Hover car yang mereka naiki melaju kencang di lintasan raya. Pria itu tersenyum kecil meski tak ditatap olehnya. Tangan kanannya kini meraih tangan kiri lentik wanita itu. Ia mengaitkan jari-jarinya yang panjang pada celah jarinya yang lebih mungil. Luna baru memandangnya, bersamaan dengan genggaman tangan pria itu.
“Ares … menurutmu, aku ini serakah?” ucapnya pelan.
“Kau? Serakah?” tanya pria tampan bernama Ares itu. Si Tuan Presdir yang menjemputnya dari ruangan seusai ia melayani debat kusir dengan Otto Heartnet. Ia tersenyum sambil memiringkan kepalanya, menyapu wajah Luna. “Kalau kau serakah, aku ini apa?”
“Aku membuatmu terlibat begitu dalam dengan biro, lalu aku memegang otoritas AI. Bukankah itu-.”
“Hanya karena itu kau menganggap dirimu serakah?” sanggahnya. Tubuh Ares sudah berbalik seperti semula. Ia menatapi navigasi hover car yang ada di depannya. “Kau tahu betul apa saja yang sudah pernah aku lakukan. Tanpamu pun aku akan melakukan hal yang sama.”
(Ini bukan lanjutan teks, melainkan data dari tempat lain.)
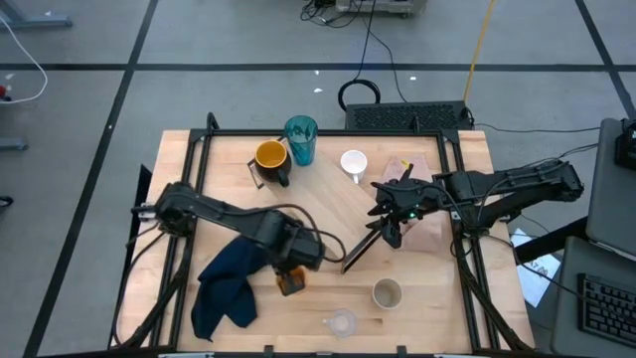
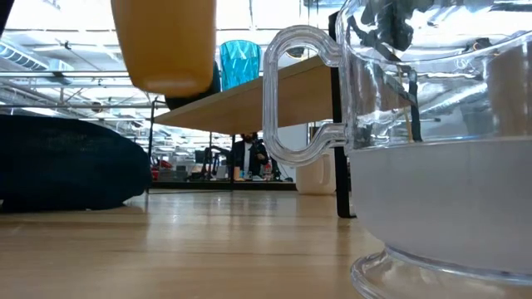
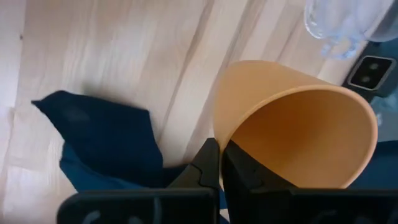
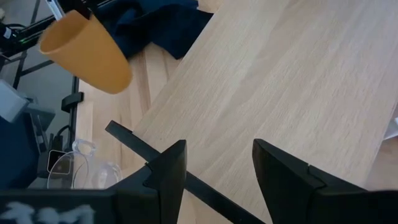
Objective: Stack small to large cups/mugs on shelf
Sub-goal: Move the yellow cup to the bottom of the table, then put the white mug on the shelf
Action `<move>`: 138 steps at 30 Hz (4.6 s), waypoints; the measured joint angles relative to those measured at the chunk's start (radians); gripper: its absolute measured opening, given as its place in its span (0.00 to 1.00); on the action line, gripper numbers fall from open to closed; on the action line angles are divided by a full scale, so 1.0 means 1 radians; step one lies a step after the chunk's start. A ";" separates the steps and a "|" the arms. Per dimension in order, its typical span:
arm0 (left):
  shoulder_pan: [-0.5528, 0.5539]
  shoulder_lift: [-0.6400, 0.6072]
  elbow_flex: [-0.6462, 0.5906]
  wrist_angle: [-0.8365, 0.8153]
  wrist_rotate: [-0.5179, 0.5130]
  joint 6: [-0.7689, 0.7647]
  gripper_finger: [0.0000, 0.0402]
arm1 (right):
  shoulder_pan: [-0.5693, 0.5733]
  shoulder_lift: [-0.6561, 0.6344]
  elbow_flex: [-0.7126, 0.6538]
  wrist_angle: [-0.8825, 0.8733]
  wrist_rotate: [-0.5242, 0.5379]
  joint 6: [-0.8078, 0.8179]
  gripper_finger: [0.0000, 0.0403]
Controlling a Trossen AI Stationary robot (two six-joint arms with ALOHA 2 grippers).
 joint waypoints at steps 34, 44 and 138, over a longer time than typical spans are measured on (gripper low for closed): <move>0.053 0.004 -0.334 0.176 0.023 0.073 0.00 | 0.000 -0.138 0.000 -0.008 -0.019 0.038 0.43; 0.053 0.004 -0.343 0.225 0.038 0.084 0.02 | 0.000 -0.138 0.000 -0.008 -0.019 0.039 0.43; 0.042 -0.493 -0.338 0.790 -0.193 -0.156 0.40 | -0.556 0.520 0.227 -0.198 0.037 -1.203 0.43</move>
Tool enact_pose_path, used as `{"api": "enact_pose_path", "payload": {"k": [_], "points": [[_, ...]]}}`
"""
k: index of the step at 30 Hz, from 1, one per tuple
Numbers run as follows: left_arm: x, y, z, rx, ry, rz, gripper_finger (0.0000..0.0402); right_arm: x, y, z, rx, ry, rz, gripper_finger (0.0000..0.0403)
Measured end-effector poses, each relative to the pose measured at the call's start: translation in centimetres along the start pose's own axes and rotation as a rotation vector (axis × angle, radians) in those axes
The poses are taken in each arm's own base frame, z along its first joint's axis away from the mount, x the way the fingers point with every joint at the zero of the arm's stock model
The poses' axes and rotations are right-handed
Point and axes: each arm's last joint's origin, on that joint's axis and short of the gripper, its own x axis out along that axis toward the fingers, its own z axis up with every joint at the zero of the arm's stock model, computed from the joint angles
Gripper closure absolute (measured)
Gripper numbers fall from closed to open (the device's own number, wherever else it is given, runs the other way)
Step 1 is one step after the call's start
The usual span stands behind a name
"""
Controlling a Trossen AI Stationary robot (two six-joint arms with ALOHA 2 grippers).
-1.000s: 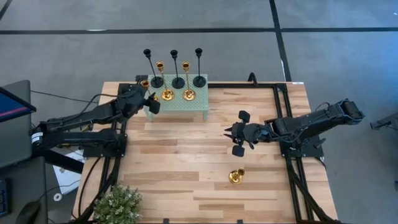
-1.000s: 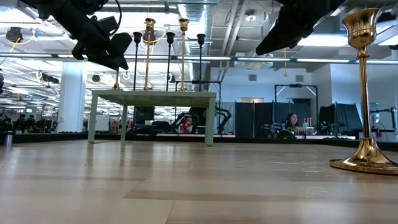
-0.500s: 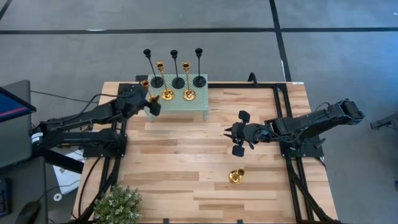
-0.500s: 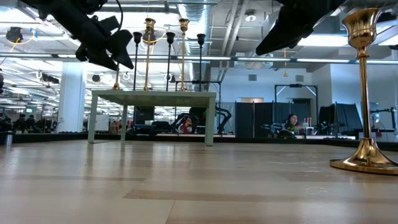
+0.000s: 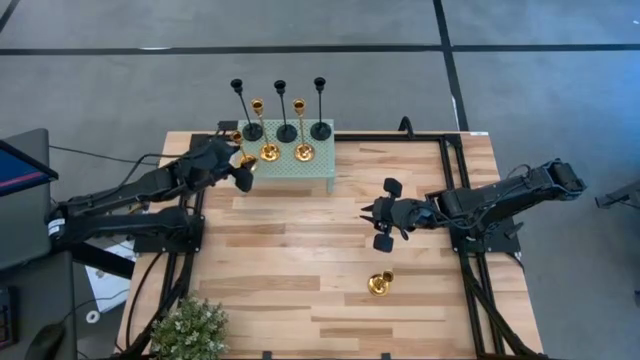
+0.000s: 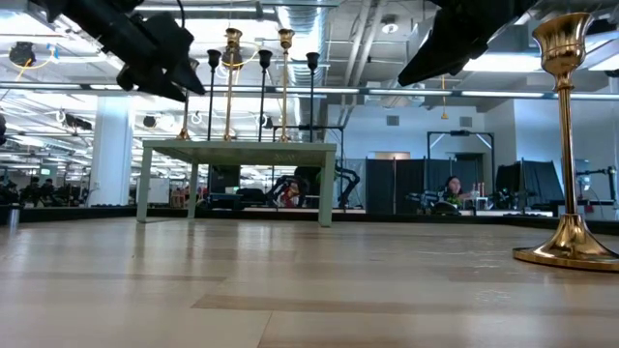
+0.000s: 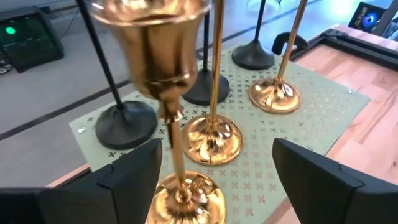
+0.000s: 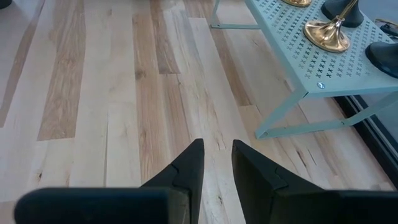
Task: Pick & Place candle stick holders
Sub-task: Put the gold candle holder on the shelf
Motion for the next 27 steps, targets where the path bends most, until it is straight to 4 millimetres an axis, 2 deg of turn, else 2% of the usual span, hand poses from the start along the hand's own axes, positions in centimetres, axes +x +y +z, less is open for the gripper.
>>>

Itu benar. Tanpa dirinya pun, pria bertubuh jangkung itu akan menerjang segala yang ada di hadapannya. Tanpa terkecuali. Pria dengan ambisi sebesar ini untuk membuat perusahaannya menjadi nomor satu di seluruh koloni. Serakah hanyalah sepotong kata yang mengiringi tekad baja pria ini. Ia akan melakukan apapun untuk mendapatkan apa yang ia inginkan.
Luna masih menancapkan tatapannya pada pria itu dalam-dalam. “Meskipun aku harus mengakui juga bahwa pengetahuan darimu yang mengarahkanku untuk melakukan semua ini.”
Luna. Luna yang membuatnya begini. Luna yang membuatnya menempuh lajur ini. Itu karena Luna telah melihat masa depan dan ingin mengubah akhir cerita para pemilik Ziel.
“Sebuah perusahaan non-pemerintah memegang kendali AI di seluruh koloni. Wajar kalau mereka gusar. Tapi perusahaan itu adalah perusahaanku. Stellar Corporation. Merekalah yang berlutut di hadapanku, memohonku untuk memegang kendali AI. Bahkan mereka sendiri yang menyusun ketetapan dalam undang-undang soal ini.”
“Kau tidak perlu merasa bertanggung jawab, karena ini adalah keputusanku. Aku akan beri tahu ketua dewan soal Otto.” Mata hijau Ares kini menatap wanita itu. Tangan kanannya meraih tangan mulus milik Luna. Bibir tipisnya mencium punggung tangan wanita itu dengan lembut. “Dia sudah mengganggu perusahaanku sekaligus wanitaku. Dan aku tidak suka.”
Mata hijaunya yang dingin menancap dalam pada tatapan mata perak Luna. Pandangannya itu bagai seekor elang yang sedang mengintai mangsanya. Ares tidak pernah main-main dengan perkataannya. Juga tak pernah ada orang yang berani bermain-main dengan pria kebal hukum sepertinya.